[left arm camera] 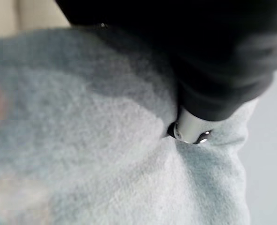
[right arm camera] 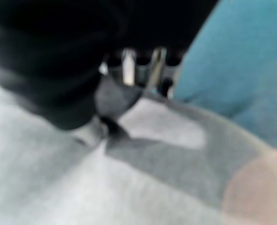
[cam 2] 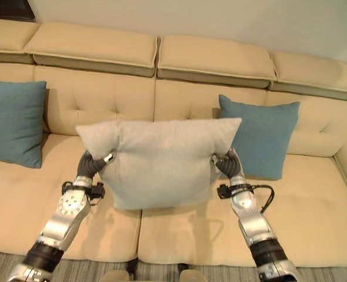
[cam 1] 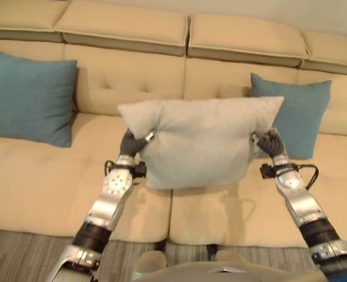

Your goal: Pick up all the scattered cushions and arrange them neatly on the sofa.

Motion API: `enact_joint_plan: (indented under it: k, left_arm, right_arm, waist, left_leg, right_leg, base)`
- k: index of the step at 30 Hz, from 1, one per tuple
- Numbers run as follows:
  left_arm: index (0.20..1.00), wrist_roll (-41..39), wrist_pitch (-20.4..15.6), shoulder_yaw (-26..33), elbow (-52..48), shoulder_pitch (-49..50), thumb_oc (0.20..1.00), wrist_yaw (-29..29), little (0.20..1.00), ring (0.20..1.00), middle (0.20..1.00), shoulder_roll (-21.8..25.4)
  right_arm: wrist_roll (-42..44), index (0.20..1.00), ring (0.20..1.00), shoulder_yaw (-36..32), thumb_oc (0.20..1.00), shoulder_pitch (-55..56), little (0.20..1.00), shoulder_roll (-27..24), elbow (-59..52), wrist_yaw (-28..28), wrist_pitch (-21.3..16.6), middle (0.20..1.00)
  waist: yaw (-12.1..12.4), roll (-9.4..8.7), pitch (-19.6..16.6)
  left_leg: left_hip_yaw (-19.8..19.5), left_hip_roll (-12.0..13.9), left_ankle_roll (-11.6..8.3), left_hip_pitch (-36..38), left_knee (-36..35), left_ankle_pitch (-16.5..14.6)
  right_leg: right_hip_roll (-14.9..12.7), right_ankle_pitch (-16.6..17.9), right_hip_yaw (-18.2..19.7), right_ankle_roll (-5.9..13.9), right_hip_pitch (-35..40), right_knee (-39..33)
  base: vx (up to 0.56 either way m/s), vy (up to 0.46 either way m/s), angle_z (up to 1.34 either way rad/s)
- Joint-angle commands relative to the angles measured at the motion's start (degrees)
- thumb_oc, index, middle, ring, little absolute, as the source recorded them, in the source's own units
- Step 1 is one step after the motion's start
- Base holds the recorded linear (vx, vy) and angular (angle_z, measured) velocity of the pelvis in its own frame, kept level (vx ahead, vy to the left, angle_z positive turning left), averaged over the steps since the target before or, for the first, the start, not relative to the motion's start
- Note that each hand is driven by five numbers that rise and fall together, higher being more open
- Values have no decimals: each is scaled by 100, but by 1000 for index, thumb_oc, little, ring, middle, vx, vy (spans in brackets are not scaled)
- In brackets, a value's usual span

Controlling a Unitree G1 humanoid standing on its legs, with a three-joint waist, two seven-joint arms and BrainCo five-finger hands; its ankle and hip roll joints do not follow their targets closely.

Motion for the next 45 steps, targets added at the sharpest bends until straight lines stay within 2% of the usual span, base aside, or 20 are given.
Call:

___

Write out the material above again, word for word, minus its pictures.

### OUTPUT FOR THIS TASK:
[left arm camera] 
[right arm camera] 
[cam 2] 
[cam 1] 

Your goal: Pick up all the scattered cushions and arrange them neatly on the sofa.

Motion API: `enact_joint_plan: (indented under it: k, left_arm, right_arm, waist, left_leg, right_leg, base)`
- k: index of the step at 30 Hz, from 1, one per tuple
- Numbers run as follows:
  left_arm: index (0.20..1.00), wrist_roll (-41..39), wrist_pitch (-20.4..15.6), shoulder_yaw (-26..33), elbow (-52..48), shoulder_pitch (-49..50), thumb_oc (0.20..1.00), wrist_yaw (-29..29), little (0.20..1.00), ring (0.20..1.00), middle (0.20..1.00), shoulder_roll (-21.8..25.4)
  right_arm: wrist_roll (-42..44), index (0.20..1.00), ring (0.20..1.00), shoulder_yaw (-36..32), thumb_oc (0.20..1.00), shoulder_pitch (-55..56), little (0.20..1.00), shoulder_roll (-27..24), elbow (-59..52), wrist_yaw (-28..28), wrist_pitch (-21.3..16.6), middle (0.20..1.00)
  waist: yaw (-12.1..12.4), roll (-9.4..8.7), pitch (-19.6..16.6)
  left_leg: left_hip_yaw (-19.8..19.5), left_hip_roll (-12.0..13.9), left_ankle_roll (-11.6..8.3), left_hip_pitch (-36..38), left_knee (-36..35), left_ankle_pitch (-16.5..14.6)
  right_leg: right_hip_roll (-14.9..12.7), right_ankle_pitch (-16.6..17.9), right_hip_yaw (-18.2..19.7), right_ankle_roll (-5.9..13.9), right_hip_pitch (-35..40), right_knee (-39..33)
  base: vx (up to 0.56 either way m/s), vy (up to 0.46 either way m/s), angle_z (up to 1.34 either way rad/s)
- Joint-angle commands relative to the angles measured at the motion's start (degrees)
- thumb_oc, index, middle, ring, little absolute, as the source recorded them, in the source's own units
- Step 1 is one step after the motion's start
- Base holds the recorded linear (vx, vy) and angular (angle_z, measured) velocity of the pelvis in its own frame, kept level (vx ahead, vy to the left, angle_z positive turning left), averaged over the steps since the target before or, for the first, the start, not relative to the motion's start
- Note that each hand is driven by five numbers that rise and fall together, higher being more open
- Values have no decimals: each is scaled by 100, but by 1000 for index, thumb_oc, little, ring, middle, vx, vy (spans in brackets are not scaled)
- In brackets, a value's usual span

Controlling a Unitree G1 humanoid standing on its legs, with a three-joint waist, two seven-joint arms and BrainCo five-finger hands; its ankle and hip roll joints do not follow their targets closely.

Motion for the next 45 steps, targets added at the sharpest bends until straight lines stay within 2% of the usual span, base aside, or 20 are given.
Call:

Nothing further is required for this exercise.